Lior Pachter (BS '94) is Caltech's new Bren Professor of Computational Biology. Recently, he was elected a fellow of the International Society for Computational Biology, one of the highest honors in the field. We sat down with him to discuss the emerging field of applying computational methods to biology problems, the transition from mathematics to biology, and his return to Pasadena.
What is computational biology?
Computational biology is the art of developing and applying computational methods to answer questions in biology, such as studying how proteins fold, identifying genes that are associated with diseases, or inferring human population histories from genetic data. I have interests in both the development of computational methods and in answering specific biology questions, primarily related to the function of RNA, a molecule central to the function of cells. RNA molecules transmit information through their roles as products of DNA transcription and as the precursors to translation to protein; they also act as enzymes catalyzing biochemical reactions. I am interested in understanding these functions of RNA through tools that involve the combination of computational methods with sequencing methods that together allow for high-resolution probing of RNA activity and structure in cells.
How did you get interested in this field?
During my PhD studies at MIT, I took a course in computational biology. In the course of working on a final project for the class, I got connected to the Human Genome Project—a large-scale endeavor to identify the full DNA sequence of a human genome—and I found the biology and associated math questions very interesting. This led me to change my intended direction of research from algebraic combinatorics to computational biology, and my interests expanded from math to statistics, computer science, and genomics.
Is it common for mathematicians to become biologists?
It's not very common. However, many prominent genomics biologists have backgrounds in mathematics, computer science, or statistics. For example, one of my mentors in graduate school was Eric Lander, the director of the Broad Institute of MIT and Harvard, who received a PhD in mathematics and then transitioned to working in biology. His transition, like mine years later, was sparked by the possibilities and challenges of utilizing genome sequencing to understand biology.
While genome sequencing has obviously been useful in revealing the sequences that are involved in coding various aspects of the molecular biology of the cell, it has had a secondary impact that is less obvious at first glance. The low cost and high throughput (the ability to process large volumes of material) of genome sequencing allowed for a more "big-data" approach to biology, so that experiments that previously could only be applied to individual genes could suddenly be applied in parallel to all of the genes in the genome.
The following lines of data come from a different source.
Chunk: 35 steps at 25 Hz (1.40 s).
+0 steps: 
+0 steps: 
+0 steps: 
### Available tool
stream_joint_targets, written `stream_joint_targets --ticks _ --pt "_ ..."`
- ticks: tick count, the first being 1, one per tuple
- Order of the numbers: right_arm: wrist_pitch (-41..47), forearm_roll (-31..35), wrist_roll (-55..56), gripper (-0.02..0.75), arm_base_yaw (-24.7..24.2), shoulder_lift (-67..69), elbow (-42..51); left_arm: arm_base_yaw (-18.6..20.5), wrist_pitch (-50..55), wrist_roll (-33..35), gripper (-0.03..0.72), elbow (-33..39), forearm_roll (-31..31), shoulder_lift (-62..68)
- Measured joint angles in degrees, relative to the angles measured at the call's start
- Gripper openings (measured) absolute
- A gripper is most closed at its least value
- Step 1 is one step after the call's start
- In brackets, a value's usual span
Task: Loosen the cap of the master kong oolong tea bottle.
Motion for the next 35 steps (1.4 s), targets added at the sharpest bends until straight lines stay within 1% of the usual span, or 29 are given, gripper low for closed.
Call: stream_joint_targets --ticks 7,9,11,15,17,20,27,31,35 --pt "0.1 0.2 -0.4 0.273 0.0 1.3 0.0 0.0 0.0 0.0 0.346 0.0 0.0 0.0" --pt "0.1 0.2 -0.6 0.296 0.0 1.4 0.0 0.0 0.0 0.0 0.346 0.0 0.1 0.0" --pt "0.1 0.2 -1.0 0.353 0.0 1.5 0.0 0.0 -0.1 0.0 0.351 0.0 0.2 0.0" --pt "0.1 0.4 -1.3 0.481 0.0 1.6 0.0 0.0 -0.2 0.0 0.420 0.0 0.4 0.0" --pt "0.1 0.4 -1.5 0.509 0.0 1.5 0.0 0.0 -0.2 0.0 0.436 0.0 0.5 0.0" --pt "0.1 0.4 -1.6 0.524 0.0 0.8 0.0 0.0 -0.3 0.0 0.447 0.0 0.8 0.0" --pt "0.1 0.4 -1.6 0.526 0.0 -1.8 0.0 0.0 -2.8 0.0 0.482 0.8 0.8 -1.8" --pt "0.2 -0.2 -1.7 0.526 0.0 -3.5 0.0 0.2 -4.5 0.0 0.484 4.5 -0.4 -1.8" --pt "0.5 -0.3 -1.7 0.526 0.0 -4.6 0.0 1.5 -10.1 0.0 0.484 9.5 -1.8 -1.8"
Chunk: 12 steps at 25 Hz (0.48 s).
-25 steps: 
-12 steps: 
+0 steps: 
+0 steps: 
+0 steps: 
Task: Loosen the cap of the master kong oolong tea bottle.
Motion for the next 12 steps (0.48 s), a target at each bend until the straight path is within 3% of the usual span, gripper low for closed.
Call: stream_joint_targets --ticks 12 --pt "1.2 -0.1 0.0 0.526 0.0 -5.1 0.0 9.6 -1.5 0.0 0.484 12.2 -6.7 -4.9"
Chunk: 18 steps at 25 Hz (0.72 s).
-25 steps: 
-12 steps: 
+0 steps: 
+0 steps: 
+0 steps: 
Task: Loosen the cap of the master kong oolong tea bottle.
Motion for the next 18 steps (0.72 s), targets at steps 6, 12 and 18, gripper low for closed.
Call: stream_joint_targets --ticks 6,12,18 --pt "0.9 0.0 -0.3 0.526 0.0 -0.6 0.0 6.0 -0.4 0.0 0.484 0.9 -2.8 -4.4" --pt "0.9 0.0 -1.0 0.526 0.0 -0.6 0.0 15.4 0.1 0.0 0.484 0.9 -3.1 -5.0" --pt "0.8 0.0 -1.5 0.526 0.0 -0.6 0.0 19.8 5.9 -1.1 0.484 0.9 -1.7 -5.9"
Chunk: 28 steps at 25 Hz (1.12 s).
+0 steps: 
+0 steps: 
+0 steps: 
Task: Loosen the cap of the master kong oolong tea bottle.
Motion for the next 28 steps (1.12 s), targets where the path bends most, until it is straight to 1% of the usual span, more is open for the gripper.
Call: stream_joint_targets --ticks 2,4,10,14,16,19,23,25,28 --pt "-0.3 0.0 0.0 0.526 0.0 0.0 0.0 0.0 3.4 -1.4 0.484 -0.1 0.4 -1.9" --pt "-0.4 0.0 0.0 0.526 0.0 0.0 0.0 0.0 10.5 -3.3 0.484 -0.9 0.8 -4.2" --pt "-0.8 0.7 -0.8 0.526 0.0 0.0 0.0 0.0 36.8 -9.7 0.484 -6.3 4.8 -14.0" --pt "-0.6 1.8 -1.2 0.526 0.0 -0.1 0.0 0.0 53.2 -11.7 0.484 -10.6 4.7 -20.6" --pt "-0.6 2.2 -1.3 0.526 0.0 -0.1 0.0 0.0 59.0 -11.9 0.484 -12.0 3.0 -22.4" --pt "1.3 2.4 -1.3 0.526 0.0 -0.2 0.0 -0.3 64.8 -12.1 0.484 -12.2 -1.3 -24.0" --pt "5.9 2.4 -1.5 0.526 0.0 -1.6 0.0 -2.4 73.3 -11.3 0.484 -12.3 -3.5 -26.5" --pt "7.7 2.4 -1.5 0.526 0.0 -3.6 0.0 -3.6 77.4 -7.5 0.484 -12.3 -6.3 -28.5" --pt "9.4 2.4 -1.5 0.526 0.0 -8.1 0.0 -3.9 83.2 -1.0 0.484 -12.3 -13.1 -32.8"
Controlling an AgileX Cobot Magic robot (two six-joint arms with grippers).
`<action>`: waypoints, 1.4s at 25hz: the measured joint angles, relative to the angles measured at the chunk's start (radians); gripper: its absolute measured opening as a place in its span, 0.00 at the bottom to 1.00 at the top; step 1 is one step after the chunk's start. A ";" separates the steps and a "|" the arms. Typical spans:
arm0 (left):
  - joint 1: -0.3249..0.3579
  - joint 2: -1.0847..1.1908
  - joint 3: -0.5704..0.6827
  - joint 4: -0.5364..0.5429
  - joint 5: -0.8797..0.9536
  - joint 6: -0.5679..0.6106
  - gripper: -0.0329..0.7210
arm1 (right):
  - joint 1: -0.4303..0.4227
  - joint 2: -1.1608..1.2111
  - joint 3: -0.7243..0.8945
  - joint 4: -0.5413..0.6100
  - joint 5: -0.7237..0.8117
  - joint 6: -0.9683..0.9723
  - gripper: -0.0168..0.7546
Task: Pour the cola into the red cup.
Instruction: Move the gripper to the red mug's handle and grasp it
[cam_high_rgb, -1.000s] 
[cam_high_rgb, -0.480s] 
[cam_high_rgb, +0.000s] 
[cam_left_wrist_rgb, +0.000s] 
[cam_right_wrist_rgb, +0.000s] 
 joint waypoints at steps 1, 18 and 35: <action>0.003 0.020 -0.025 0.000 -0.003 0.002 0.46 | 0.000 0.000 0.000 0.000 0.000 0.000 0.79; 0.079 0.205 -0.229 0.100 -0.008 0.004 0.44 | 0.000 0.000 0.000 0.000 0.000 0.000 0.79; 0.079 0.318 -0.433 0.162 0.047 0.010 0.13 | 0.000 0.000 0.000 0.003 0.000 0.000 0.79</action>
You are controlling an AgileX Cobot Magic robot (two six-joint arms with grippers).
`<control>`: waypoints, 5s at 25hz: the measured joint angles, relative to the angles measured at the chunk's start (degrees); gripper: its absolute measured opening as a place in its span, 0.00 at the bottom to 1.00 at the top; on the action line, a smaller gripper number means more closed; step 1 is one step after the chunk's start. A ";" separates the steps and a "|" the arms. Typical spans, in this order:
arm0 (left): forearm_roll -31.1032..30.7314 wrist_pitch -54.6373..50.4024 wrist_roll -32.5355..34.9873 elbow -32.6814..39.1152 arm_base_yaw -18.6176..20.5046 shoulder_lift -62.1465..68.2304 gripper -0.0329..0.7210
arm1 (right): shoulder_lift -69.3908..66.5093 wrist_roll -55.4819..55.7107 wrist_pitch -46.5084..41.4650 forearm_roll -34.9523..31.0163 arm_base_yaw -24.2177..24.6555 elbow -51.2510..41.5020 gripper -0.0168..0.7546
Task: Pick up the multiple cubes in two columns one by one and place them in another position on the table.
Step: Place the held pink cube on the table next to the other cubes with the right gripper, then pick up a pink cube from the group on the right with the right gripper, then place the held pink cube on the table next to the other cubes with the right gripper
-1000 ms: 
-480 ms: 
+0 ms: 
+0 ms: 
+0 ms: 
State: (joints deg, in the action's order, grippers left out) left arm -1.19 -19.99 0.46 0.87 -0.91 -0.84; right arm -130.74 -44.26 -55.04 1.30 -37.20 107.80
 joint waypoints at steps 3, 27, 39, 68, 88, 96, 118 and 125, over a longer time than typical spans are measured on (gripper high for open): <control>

The design and analysis of such experiments demand much more sophisticated mathematics and statistics than had previously been needed in biology.
A result of the scale of these new experiments is the emergence of very large data sets in biology whose interpretation demands the application of state-of-the-art computer science methods. The problems require interdisciplinary dexterity and involve not only management of large data sets but also the development of novel abstract frameworks for understanding their structure. For example, there's a new technique called RNA-seq, developed by biologists including Barbara Wold [Caltech's Bren Professor of Molecular Biology], which involves measuring transcription—the process of copying segments of DNA into RNA—in cells. The RNA-seq technique consists of transforming RNA molecules into DNA sequences that allow the researchers to identify and count the original RNA molecules. The development of this technique required not only novel biochemistry and molecular biology, but also new definitions and ideas for how to think about transcriptomes, which are the sets of all the RNA molecules in a cell. I work on improvements to the assay, as well as the development of the associated statistics, computer science, and mathematics.
What did you do before becoming a professor at Caltech?
I was born in Israel and moved to South Africa when I was two. I lived there until moving to Palo Alto, California, at 15. After high school, I studied mathematics at Caltech and pursued my PhD in applied mathematics at MIT. I spent time at Berkeley as a postdoc before becoming professor of mathematics, molecular and cell biology, and computer science, and I held the Raymond and Beverly Sackler Chair in Computational Biology. I joined the Caltech faculty in early 2017.
What is it like to be back here?
It's a great pleasure. As an undergrad, I made very strong connections with very special people who just had a pure love of science. I've always missed the unique culture and atmosphere at Caltech and, returning now as a professor, I can feel the spirit of the Institute—an intense love of science emanating from individuals that is unlike anywhere else. It's a homecoming of sorts.